* INSTRUCTIONS FOR THE TASK *
How many lines of the entries below contain the string "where"? State the number alone.

Items from a data source:
···
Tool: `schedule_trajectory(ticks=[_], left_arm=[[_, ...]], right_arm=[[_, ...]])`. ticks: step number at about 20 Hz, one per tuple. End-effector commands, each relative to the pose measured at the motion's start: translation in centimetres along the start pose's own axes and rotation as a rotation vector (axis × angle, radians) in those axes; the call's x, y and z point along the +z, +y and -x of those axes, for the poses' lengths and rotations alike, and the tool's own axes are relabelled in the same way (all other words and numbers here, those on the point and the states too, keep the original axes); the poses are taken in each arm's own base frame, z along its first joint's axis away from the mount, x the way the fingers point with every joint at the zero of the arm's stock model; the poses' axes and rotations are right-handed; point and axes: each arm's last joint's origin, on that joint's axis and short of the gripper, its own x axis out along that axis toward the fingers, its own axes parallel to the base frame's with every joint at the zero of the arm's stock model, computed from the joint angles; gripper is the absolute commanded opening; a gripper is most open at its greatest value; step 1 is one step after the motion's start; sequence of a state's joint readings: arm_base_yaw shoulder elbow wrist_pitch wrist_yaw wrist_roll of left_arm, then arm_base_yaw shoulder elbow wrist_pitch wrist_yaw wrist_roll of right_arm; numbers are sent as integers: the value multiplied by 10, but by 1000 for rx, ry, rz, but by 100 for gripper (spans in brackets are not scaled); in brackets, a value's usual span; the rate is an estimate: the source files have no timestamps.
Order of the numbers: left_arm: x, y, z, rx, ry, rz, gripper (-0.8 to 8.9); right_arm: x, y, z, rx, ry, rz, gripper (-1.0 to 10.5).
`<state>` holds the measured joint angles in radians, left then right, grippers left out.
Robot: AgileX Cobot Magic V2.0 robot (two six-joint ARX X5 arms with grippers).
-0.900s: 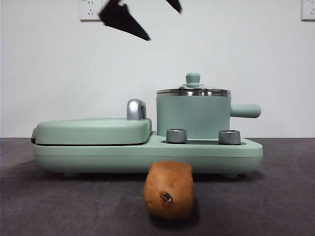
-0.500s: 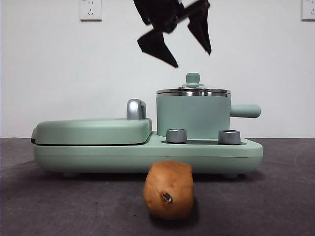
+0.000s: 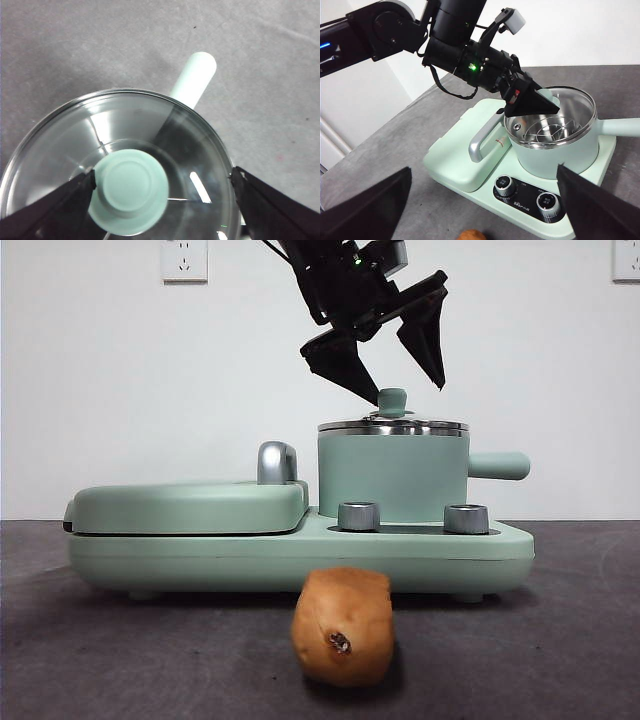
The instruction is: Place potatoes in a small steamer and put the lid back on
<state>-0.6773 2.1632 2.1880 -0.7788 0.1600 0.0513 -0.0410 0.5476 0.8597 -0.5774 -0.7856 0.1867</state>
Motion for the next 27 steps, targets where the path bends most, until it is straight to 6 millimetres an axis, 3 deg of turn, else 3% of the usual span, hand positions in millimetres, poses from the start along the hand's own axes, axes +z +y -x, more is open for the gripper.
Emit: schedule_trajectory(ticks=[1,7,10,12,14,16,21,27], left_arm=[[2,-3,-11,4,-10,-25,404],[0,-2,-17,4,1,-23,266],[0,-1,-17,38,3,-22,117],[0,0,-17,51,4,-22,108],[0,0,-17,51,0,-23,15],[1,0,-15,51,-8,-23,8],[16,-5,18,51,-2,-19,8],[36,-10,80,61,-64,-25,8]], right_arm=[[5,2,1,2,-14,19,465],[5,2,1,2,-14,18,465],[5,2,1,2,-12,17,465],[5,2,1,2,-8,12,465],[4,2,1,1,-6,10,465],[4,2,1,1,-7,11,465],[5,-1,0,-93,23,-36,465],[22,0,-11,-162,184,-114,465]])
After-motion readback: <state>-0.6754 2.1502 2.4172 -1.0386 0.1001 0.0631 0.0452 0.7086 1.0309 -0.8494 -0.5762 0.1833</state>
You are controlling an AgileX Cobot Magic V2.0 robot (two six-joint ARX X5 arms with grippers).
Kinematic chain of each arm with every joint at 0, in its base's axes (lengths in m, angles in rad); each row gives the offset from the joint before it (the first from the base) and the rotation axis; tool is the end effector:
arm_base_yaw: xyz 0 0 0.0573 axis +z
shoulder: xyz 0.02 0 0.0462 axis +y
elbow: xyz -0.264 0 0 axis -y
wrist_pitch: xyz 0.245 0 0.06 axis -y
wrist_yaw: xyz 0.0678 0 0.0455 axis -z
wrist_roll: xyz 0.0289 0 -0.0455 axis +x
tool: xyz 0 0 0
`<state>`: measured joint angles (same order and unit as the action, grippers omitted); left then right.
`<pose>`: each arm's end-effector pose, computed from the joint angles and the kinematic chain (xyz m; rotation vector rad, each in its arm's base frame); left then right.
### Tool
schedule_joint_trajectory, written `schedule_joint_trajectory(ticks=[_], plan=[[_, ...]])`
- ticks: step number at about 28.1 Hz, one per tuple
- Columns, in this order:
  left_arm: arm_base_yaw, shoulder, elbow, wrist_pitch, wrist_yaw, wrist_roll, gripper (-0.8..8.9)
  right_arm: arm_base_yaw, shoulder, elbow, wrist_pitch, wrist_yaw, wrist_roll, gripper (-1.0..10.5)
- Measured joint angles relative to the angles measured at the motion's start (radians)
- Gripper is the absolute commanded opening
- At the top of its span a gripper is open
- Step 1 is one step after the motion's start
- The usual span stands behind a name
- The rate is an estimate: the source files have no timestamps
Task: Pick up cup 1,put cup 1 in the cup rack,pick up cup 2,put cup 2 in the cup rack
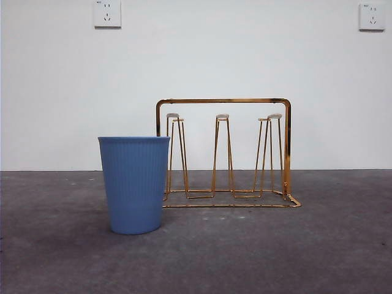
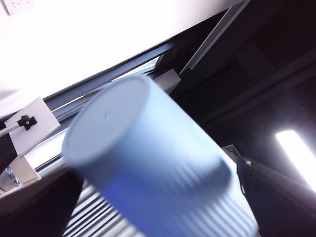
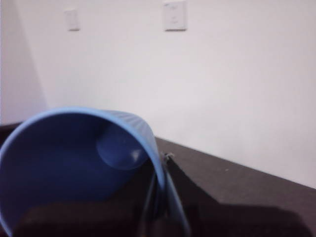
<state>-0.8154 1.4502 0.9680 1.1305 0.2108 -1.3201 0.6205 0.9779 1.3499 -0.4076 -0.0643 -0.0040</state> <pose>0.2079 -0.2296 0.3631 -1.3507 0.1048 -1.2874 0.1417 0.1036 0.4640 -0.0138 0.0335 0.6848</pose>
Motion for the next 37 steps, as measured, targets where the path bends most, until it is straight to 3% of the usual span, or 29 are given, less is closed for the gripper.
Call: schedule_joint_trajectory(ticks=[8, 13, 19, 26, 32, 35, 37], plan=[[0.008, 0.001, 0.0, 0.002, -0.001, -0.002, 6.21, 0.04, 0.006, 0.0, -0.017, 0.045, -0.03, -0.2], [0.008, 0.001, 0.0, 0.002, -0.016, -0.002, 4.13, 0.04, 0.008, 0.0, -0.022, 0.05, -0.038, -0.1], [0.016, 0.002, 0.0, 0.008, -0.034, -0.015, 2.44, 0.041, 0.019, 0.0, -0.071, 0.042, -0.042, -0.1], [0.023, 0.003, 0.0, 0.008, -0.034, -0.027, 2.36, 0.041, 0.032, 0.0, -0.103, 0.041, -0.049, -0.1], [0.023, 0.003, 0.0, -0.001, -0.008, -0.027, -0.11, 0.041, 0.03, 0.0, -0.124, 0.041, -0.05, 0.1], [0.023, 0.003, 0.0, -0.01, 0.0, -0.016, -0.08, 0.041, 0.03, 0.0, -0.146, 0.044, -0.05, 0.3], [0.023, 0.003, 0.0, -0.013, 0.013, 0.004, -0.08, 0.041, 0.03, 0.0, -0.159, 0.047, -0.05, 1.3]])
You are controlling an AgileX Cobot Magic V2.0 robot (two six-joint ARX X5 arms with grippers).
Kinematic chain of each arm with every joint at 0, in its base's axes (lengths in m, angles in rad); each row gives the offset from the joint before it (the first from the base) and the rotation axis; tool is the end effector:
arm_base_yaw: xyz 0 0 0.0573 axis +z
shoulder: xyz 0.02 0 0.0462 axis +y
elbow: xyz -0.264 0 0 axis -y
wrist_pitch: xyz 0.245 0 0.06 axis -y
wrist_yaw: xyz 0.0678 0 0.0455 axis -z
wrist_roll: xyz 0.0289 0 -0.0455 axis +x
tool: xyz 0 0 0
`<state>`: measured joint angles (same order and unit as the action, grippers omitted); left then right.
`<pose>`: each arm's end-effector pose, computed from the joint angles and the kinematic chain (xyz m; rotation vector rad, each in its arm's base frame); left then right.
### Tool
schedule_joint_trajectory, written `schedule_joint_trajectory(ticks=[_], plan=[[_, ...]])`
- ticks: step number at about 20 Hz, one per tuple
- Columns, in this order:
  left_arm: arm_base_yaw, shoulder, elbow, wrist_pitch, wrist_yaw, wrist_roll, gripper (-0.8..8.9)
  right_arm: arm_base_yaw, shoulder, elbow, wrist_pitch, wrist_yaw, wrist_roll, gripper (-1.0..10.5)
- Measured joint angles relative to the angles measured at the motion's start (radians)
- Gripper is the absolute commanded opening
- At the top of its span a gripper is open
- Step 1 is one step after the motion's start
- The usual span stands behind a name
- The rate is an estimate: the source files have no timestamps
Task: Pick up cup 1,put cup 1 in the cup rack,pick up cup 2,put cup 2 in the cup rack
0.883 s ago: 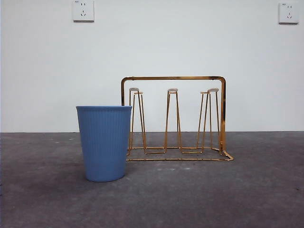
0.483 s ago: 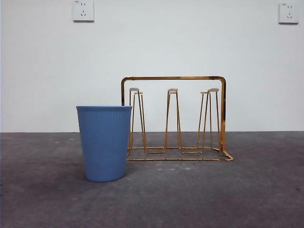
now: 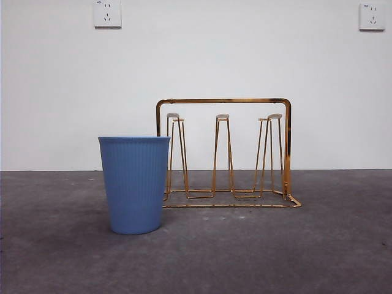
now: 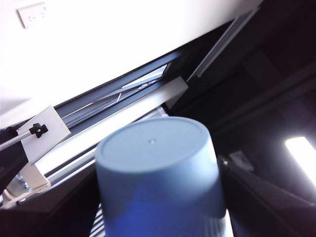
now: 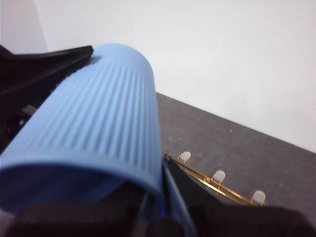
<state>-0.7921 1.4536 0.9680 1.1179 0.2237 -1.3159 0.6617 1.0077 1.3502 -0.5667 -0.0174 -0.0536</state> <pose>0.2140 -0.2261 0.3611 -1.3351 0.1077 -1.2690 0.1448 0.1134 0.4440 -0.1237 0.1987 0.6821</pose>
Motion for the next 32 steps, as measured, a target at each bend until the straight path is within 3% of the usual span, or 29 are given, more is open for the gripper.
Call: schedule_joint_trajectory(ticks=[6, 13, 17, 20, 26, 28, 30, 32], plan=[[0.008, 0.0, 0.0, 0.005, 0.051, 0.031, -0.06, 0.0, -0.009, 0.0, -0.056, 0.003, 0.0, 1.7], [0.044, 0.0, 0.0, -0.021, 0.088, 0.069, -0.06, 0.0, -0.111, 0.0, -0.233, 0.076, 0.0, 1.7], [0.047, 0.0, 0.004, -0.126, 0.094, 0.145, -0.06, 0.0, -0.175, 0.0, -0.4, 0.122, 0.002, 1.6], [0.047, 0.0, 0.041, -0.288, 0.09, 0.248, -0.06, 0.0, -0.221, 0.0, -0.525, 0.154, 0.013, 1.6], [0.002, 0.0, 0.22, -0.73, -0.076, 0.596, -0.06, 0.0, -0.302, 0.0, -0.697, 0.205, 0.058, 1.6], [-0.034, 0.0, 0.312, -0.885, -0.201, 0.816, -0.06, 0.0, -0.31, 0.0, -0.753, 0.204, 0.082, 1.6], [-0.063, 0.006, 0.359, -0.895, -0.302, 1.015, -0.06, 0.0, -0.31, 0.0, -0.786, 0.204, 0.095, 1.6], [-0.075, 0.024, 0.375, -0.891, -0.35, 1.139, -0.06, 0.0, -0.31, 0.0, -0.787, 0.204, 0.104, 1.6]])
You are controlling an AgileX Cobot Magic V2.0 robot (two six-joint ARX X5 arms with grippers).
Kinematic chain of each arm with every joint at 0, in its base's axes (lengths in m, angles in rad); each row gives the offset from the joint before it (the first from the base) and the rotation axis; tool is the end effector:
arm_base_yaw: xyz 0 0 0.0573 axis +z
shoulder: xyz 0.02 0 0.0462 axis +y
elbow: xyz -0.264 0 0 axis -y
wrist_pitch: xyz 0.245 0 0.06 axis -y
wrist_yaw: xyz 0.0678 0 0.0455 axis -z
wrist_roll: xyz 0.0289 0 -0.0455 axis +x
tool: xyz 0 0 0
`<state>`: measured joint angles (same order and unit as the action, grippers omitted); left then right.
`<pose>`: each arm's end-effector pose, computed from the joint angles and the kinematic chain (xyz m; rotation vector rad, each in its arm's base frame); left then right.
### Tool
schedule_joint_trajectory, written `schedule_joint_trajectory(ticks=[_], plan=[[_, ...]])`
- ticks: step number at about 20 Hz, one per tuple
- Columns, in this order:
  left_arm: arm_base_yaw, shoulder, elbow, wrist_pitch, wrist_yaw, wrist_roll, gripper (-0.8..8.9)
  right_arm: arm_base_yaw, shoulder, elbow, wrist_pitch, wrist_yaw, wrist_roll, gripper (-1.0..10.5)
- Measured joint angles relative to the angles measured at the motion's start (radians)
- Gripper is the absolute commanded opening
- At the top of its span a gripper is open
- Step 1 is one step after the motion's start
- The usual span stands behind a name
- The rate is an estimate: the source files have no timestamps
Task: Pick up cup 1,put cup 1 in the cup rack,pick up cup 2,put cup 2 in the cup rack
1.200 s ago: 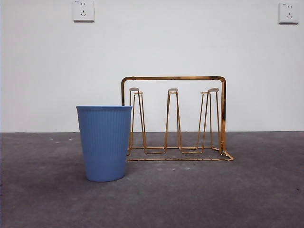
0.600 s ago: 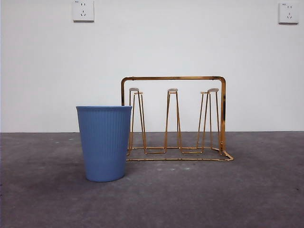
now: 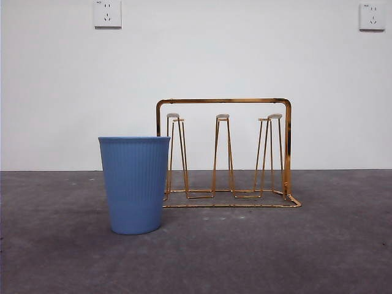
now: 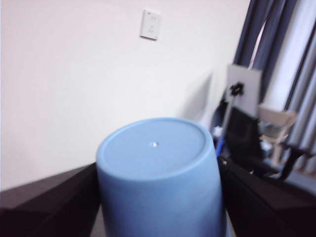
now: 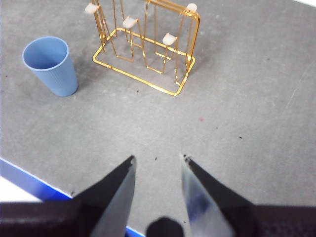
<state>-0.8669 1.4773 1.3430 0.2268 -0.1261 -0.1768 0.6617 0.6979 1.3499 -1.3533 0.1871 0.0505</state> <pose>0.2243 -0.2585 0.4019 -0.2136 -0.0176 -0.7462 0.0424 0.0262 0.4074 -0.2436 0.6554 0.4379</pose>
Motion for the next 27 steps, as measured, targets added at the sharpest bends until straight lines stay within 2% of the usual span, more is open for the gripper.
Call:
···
* FINAL ANSWER *
2